Work instruction:
Without omitting anything, return the records precisely as given.

Provided information:
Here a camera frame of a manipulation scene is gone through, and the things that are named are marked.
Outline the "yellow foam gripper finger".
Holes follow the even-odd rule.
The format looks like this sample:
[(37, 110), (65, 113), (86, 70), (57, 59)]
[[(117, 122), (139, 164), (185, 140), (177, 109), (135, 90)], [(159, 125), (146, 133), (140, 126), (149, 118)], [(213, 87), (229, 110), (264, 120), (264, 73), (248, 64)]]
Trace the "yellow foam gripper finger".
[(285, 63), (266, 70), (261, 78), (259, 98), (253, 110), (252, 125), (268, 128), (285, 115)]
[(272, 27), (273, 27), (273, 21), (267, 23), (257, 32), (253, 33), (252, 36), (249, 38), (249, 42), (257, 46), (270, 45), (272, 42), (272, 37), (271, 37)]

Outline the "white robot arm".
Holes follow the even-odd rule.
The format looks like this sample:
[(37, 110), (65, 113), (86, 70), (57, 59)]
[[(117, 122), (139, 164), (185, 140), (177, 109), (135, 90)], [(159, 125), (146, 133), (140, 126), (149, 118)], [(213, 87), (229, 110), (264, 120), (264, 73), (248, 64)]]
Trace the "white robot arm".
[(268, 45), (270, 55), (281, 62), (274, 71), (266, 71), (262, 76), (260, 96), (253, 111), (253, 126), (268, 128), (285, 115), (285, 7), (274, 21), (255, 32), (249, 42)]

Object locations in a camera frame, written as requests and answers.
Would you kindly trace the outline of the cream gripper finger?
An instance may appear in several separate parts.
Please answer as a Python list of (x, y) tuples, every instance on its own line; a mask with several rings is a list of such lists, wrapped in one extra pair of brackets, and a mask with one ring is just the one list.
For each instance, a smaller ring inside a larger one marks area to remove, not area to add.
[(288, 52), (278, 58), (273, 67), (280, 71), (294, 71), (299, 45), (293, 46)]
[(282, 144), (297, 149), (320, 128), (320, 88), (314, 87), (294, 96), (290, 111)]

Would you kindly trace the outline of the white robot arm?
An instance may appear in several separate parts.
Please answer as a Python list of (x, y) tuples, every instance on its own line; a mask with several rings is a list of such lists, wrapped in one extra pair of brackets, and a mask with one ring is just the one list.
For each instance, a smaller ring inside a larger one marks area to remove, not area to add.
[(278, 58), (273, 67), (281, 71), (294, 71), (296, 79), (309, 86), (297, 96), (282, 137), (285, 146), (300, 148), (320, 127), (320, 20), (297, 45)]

Solution:
Here a camera frame of a manipulation scene is gone through, and the things that are named are marked.
Outline the "yellow foam gripper finger".
Holes follow the even-odd rule.
The format looks like this sample:
[(37, 110), (65, 113), (86, 70), (57, 59)]
[[(117, 122), (139, 164), (185, 140), (177, 109), (135, 90)], [(159, 125), (146, 133), (140, 126), (149, 118)], [(213, 87), (229, 110), (264, 120), (264, 73), (248, 64)]]
Trace the "yellow foam gripper finger".
[(285, 63), (266, 70), (261, 78), (259, 98), (253, 110), (252, 125), (268, 128), (285, 115)]
[(272, 27), (273, 27), (273, 21), (267, 23), (257, 32), (253, 33), (252, 36), (249, 38), (249, 42), (257, 46), (270, 45), (272, 42), (272, 37), (271, 37)]

Outline the "white robot arm".
Holes follow the even-odd rule.
The format looks like this sample:
[(37, 110), (65, 113), (86, 70), (57, 59)]
[[(117, 122), (139, 164), (185, 140), (177, 109), (135, 90)], [(159, 125), (146, 133), (140, 126), (149, 118)], [(213, 87), (229, 110), (264, 120), (264, 73), (248, 64)]]
Trace the "white robot arm".
[(268, 45), (270, 55), (281, 62), (274, 71), (266, 71), (262, 76), (260, 96), (253, 111), (253, 126), (268, 128), (285, 115), (285, 7), (274, 21), (255, 32), (249, 42)]

Object locations in a camera frame, written as requests and answers.
Would you kindly trace the outline of the cream gripper finger?
An instance may appear in several separate parts.
Please answer as a Python list of (x, y) tuples, every instance on its own line; a mask with several rings is a list of such lists, wrapped in one extra pair of brackets, and a mask with one ring is just the one list.
For each instance, a smaller ring inside a larger one marks area to remove, not area to add.
[(288, 52), (278, 58), (273, 67), (280, 71), (294, 71), (299, 45), (293, 46)]
[(282, 144), (297, 149), (320, 128), (320, 88), (314, 87), (294, 96), (290, 111)]

Would you kindly trace the outline of the white robot arm?
An instance may appear in several separate parts.
Please answer as a Python list of (x, y) tuples, every instance on its own line; a mask with several rings is a list of such lists, wrapped in one extra pair of brackets, and a mask with one ring is just the one list.
For each instance, a smaller ring inside a larger one marks area to remove, not area to add.
[(278, 58), (273, 67), (281, 71), (294, 71), (296, 79), (309, 86), (297, 96), (282, 137), (285, 146), (300, 148), (320, 127), (320, 20), (297, 45)]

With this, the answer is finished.